Some subjects are more interesting than others, depending upon your point of view and the overall fondness for the subject matter. I know one thing, this is akin to the Hatfield’s and McCoy’s when taking this subject on. No one is on the fence.

Enclosures, sounds pretty dry so far but it’s the hottest subject out there. And nothing gets your blood boiling more than a failed stopper of a great bottle of wine.

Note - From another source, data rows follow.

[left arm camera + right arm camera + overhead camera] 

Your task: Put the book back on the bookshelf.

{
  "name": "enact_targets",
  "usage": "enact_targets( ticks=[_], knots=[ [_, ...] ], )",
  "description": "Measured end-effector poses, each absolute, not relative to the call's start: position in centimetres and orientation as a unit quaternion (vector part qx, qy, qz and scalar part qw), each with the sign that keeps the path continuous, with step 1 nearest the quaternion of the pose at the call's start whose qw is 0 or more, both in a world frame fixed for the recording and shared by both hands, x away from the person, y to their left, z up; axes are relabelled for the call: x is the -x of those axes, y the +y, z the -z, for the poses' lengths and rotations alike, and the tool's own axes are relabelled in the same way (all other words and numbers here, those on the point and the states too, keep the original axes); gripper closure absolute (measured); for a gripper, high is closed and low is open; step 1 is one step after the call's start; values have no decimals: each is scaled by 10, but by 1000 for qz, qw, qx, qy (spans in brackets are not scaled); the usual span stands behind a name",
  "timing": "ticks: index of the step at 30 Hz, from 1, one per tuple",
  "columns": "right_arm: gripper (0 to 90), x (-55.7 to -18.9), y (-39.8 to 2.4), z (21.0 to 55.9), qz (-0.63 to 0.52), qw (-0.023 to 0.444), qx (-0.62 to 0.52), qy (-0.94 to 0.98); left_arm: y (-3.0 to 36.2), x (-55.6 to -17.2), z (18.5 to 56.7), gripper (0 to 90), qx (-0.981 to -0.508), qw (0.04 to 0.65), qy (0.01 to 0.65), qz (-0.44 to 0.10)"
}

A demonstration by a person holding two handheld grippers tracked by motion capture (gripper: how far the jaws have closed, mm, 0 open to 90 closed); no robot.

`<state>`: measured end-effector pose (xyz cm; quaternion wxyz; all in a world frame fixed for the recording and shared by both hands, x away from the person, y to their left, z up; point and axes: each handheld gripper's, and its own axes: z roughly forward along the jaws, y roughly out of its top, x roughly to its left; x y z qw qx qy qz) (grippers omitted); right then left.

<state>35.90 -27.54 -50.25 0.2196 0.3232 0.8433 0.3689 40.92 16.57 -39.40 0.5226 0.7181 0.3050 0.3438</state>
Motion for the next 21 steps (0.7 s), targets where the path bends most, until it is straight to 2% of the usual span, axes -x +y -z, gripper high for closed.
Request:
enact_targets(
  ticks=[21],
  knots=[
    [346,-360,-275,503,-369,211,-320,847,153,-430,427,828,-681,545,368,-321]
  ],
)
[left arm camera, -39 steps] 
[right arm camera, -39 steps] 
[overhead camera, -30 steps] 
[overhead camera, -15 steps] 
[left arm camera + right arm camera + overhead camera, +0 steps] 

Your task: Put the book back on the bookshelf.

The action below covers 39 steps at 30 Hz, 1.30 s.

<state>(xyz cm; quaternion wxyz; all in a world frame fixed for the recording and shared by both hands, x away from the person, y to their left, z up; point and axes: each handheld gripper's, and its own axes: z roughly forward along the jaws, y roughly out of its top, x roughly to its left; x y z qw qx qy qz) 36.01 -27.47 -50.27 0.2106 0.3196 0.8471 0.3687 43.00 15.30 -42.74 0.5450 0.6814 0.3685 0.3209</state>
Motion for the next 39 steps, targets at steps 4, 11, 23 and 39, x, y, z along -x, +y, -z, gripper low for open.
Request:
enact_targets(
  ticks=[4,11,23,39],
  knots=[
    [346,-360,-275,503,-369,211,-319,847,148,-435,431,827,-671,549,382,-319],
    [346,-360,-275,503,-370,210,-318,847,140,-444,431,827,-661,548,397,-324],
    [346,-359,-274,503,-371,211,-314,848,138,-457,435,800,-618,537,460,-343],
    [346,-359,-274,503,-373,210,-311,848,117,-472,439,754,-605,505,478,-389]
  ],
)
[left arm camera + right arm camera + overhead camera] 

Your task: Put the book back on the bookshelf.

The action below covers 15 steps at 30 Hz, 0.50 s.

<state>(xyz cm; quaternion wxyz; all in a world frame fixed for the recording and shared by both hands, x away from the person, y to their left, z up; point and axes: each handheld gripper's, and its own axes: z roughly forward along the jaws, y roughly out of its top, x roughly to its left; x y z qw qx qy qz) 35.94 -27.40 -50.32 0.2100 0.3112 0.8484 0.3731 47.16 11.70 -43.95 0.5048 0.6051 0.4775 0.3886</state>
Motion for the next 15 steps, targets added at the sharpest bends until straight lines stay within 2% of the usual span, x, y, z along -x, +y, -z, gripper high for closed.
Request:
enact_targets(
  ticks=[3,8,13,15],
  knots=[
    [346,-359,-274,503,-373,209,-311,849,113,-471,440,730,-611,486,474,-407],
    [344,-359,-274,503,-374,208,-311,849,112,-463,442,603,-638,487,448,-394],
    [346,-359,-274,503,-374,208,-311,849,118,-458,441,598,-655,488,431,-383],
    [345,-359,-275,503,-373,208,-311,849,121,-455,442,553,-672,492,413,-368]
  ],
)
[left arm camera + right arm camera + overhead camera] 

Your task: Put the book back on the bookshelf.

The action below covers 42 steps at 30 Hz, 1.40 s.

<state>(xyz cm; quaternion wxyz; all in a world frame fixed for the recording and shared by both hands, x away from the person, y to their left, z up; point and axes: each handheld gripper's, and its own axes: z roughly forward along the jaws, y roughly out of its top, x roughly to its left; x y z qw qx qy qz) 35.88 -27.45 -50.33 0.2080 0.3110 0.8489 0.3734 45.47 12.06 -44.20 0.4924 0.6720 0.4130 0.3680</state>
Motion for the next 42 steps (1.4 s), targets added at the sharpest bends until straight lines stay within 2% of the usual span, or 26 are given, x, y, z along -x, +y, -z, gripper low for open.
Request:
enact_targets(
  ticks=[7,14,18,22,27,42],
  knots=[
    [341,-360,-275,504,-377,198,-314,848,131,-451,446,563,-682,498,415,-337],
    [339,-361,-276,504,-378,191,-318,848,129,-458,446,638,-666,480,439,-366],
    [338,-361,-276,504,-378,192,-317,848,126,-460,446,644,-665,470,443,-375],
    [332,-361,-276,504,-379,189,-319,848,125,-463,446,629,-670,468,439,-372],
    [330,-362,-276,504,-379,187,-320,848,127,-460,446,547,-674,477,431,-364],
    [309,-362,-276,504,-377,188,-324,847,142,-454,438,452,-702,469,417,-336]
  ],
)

Why don’t we start by putting the alternatives on the table?  There is Higher Grade Cork, Synthetic Cork, Particle Cork, Screw Caps. Now we all know what real cork can do to the aging process of a bottle of wine. The enclosure has been around for centuries and has proven to be a great way of allowing your wine to age gracefully. It allows tiny amounts of air or micro oxidation to seep into the wine without spoilage. This allows the wine to age and become something special, if built to go the distance, so to speak. So, debating whether a cork works or not is futile since we have so much data in favor. The only question confronting a cork is TCA, or it’s real name 2,4,6 Trichloranisole. This little bugger in very small, pure amounts can ruin an entire production of wine let alone a single bottle. It is found in tree bark such as that used from the cork tree then treated with Chlorine. But not just there, it’s also found in many wood products treated the same way, such as Barrels and Palates commonly found in wineries where cleaners are used to keep things sanitary. In fact, it’s equally true that your corked wine might not have originated from the cork. It could have been from the palate that carried it to its final resting point. This taint normally shows itself in a musty, wet cardboard smell and completely consumes the wine. And the smell will not blow off with air, in fact it will grow with alarming speed. So, imagine a great bottle of wine stored 10, 50, 100 years and now you open it only to find it tainted, ruined long ago.

Dealing with the alternatives is simple because we don’t have a lot of data. Sure, twist offs have been around a while but not until recently have they been used in what one can consider premium wines. Before they were only used in very inexpensive wines so there is little data to support the theory they will age gracefully. Since the closure is pretty much air tight, the wine cannot use oxygen to its advantage. Also there is another problem that could raise its ugly head, that of reduction. This chemical reaction from the lack of air smells like burnt rubber and it is unclear whether it will show itself in years down the road. All the other stoppers fall into this same category. So let me say this before I go on. I am not playing scientist, and I’m not passing judgment. I’m just dealing in facts, those dirty little things that rear their heads up at inopportune times. We don’t have enough info on alternative enclosures so making wild predictions would be just that. I will however tell you that no one has had more spoiled wines than me from TCA and my meter is far into the tens of thousands of dollars. So you would think I’d be the biggest advocate for alternatives. But I’m not!

Let me go even further into my stories of road side bombs blowing up in one’s face. My daughter met my now son in law in 1993. They got married in 2003 and I decided to open a six liter bottle of 1993 Echezeaux DRC, that’s the equivalent of eight bottles!

Yes, you guessed right, corked! What a disaster and if not for the inability of the wedding party to know the difference it would have been dumped. I have many such stories, some as tragic. But I won’t change. Must like the pain or is it something else making me obstinate? This man, who has been treated by corks as badly as anyone, still sings their praise. Why? Because wine is more than a beverage; it’s part of life, it’s passion, romance, celebration, and remembrance all rolled into one. I could never conceive of all of that from a screw cap. Instead of a pop when the cork is released, you hear something that sounds more like a crackle. Now that’s alright for cereal but not for wine. It is true however when I do buy a case of wine that instead of the 9 liters paid for, I will receive 8.25 liters of good wine. Inevitably one bottle will be corked! That said you have me on record so fire at will!

If I had one wish for all it would be you never experience a corked wine again.

Snap, Crackle or Pop.

Greg!
greg@grelinnwines.com

1 Comment

  1. Rick Hill on February 4, 2011 at 8:01 am

    A nice read…
    Unfortunately Im seeing more and more screwcap and alternative closures in the US. Had a Grangerville Pinot with Jeff & Kevin recently…though both flipped out about how good it was. It was served blind. Mate, no one does stems like you do stems!!